Exercise objective: Take the line that contains "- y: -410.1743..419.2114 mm" and each line after it in the material below, and transcribe them exactly, stopping at the end.

Source material:
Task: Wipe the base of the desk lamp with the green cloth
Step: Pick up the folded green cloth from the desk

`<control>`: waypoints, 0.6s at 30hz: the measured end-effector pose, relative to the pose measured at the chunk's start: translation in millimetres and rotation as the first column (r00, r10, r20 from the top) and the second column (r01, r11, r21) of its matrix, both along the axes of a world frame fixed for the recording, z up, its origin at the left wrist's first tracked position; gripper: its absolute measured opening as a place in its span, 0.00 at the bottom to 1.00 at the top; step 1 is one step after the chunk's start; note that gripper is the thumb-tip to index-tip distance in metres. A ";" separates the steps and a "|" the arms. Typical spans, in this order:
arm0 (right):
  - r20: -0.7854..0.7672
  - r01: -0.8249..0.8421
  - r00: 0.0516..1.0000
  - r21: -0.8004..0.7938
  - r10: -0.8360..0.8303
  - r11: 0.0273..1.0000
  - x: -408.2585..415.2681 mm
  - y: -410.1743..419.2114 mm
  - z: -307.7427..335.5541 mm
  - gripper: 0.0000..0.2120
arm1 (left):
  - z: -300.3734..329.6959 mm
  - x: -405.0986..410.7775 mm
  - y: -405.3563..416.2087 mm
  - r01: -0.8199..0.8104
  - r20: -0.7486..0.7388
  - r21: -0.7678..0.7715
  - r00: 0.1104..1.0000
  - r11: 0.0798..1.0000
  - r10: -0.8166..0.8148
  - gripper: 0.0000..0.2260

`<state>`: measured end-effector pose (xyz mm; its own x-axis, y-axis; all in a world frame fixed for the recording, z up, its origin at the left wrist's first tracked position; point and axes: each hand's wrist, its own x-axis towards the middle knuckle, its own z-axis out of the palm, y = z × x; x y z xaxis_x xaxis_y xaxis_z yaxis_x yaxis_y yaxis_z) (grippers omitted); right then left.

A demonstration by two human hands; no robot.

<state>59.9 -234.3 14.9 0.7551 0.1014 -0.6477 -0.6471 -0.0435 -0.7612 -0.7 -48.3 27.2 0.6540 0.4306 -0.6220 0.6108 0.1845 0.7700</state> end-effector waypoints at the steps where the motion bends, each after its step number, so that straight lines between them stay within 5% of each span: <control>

Response for this exercise:
  - y: -410.1743..419.2114 mm
  - z: -307.7427..335.5541 mm
  - gripper: 0.0000..0.2120
arm1 (left):
  - z: -300.3734..329.6959 mm
  - x: -405.0986..410.7775 mm
  - y: -405.3563..416.2087 mm
  - r01: -0.8199..0.8104
  - r20: -0.7486..0.7388
  - r21: -0.7678..0.7715
  - r00: 0.1104..1.0000
  - r11: 0.0798..1.0000
  - r10: -0.8166..0.8148
  - gripper: 0.0000..0.2260

`<state>`: measured end-effector pose (xyz mm; its own x-axis, y-axis; all in a world frame fixed for the recording, z up, its origin at the left wrist's first tracked position; point and axes: each hand's wrist, its own x-axis towards the middle knuckle, its own z-axis out of the palm, y = z × x; x y z xaxis_x xaxis_y xaxis_z yaxis_x yaxis_y yaxis_z) (grippers omitted); right then left.

A demonstration by two human hands; no robot.

<state>59.9 -234.3 14.9 0.7551 0.1014 -0.6477 -0.6471 -0.0435 -0.7612 -0.7 -48.3 27.2 0.6540 0.4306 -0.6220 0.6108 0.1845 0.7700</state> end-effector waypoints at the steps where the motion bends, each after its step number, so that straight lines between them stay within 5% of each span: <control>

Nothing further is required by the exercise.